Dance critic for the New York Times Alastair Macauly, had this to say in his article “The Nation’s Ballet Talent, From Pliant to Virtuosic” June 9, 2013:

Kennedy Center’s Ballet Across America: ‘Les Patineurs’ and ‘Wunderland’
“ … ‘Les Patineurs,’ the infectiously uplifiting ice-skating ballet by Frederick Ashton that, with a fresh, bighearted performance by the Sarasota Ballet, ensured its place as the jewel of this year’s “Ballet Across America” sampler of regional companies …

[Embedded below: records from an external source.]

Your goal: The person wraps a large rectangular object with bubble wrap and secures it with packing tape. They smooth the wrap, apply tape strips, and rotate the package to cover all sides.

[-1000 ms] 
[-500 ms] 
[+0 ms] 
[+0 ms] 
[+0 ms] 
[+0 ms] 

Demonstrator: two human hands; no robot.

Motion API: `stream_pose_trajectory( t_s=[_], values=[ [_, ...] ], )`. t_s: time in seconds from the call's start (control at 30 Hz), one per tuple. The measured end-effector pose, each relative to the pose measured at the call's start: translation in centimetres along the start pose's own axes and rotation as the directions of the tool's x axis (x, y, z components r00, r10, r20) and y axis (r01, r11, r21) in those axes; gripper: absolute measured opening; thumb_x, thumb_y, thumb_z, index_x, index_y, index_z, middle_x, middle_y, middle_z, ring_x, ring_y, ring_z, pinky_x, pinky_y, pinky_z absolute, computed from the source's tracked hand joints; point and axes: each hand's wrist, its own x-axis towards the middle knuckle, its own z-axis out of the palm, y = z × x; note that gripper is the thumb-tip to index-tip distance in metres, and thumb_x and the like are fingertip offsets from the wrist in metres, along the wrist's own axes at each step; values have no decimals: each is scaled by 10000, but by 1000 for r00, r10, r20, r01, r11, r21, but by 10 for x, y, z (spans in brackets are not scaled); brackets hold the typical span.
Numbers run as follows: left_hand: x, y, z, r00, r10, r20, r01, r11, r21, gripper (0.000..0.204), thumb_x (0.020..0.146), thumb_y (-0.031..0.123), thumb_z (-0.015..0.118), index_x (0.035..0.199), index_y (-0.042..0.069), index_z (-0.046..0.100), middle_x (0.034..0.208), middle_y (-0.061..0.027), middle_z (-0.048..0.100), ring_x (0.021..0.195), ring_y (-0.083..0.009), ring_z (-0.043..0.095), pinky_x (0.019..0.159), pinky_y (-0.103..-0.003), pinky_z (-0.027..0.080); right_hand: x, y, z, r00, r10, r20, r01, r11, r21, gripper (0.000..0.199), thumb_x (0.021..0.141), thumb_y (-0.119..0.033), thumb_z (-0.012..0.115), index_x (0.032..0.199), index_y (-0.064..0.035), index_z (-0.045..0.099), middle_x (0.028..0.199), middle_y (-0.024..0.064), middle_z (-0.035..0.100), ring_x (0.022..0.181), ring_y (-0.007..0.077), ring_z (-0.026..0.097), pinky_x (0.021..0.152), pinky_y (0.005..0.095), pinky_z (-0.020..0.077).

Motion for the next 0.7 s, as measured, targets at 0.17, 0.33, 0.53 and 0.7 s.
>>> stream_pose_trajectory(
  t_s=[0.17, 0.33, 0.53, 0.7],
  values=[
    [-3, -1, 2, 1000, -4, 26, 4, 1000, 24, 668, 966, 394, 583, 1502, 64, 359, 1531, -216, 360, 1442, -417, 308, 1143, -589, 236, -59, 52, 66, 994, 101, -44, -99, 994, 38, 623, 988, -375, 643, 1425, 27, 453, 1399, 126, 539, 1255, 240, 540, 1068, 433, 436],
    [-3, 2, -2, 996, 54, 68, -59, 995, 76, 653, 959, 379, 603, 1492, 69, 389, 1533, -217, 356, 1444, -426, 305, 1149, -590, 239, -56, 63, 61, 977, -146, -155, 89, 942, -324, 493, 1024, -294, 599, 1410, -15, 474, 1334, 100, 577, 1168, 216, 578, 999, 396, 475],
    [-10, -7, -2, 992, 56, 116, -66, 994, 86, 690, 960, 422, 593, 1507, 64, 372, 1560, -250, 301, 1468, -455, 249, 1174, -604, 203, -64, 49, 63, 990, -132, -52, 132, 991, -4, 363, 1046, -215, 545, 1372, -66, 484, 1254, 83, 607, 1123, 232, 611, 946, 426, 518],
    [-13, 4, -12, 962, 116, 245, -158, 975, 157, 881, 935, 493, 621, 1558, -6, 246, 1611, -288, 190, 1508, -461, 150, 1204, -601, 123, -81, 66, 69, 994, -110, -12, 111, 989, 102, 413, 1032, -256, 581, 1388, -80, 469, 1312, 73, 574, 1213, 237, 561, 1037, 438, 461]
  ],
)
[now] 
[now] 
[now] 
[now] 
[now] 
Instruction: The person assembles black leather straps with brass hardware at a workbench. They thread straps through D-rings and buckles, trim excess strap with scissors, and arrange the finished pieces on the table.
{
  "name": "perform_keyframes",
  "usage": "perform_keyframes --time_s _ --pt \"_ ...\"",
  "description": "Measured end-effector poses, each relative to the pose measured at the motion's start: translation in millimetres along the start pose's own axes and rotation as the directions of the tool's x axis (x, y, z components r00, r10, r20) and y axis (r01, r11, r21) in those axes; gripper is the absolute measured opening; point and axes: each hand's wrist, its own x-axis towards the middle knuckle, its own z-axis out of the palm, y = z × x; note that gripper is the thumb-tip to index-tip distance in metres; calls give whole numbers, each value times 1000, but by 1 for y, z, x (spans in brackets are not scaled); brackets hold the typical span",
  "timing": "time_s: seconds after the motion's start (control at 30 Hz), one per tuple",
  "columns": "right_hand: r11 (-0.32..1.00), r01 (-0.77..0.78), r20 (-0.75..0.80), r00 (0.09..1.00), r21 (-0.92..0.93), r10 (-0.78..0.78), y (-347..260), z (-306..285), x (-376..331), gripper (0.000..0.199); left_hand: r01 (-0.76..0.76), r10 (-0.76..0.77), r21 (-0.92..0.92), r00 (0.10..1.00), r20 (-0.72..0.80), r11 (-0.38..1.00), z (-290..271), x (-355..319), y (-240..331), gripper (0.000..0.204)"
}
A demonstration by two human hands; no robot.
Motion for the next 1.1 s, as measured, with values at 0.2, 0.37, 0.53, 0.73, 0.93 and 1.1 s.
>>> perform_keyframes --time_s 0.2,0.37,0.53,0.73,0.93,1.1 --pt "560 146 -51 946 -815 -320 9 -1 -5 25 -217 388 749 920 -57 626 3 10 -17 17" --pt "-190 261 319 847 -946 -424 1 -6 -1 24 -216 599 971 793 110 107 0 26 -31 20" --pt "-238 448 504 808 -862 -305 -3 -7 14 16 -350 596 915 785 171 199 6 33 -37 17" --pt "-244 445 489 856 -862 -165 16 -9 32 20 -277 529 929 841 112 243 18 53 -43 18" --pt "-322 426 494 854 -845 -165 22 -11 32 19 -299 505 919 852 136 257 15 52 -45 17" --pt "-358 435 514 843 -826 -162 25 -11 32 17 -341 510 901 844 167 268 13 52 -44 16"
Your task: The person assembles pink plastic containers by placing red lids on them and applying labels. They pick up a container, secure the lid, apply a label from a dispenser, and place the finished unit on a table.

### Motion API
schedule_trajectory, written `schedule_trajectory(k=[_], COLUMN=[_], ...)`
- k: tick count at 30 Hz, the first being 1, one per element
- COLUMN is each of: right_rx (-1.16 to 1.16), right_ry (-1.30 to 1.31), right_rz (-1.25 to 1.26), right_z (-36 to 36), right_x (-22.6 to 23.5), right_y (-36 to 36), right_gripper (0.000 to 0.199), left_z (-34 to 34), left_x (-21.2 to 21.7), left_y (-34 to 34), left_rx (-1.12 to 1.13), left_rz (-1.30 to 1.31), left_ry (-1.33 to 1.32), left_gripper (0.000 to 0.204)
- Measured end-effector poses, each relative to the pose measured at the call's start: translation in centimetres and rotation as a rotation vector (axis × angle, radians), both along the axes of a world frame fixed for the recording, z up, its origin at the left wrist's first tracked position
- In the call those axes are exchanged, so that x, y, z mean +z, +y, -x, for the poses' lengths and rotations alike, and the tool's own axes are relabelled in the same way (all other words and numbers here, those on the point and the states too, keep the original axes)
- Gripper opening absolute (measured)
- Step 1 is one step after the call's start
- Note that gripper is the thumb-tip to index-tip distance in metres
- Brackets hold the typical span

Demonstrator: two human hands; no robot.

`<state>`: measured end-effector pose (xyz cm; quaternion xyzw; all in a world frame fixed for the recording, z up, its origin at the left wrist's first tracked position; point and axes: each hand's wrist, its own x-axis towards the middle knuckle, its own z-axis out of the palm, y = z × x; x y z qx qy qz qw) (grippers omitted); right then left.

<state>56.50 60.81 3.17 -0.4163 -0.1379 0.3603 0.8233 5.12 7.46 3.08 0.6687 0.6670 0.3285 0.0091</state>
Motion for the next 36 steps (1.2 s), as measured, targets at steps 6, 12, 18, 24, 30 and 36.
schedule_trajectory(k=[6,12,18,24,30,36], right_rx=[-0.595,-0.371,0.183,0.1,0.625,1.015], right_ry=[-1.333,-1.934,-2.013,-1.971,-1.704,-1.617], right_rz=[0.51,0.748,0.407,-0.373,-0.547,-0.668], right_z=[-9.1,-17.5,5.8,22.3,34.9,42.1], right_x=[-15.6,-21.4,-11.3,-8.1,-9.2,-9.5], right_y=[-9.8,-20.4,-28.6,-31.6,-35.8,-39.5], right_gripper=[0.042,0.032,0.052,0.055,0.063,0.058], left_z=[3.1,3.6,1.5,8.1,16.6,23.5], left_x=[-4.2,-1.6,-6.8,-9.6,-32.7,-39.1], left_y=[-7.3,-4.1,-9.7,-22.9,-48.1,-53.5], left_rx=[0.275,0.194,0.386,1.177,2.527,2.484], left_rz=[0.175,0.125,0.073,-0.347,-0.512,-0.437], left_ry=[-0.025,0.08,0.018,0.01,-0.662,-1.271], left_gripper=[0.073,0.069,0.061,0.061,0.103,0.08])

“The final irony of the success of ‘Les Patineurs’ is this: At $3.7* million, Sarasota Ballet has the tiniest budget of the nine companies in this installment of ‘Ballet Across America.’ And Webb, who arrived in Sarasota six years ago, is one of the directors with the shortest tenures. His achievement, and that of his dancers, is nothing short of miraculous. Call ‘Les Patineurs’ a miracle on ice.”

Dance critic for The Washington Post Sarah Kaufman, had this to say in her article, “Kennedy Center’s Ballet Across America: ‘Les Patineurs’ and ‘Wunderland.’” From the Washington Post.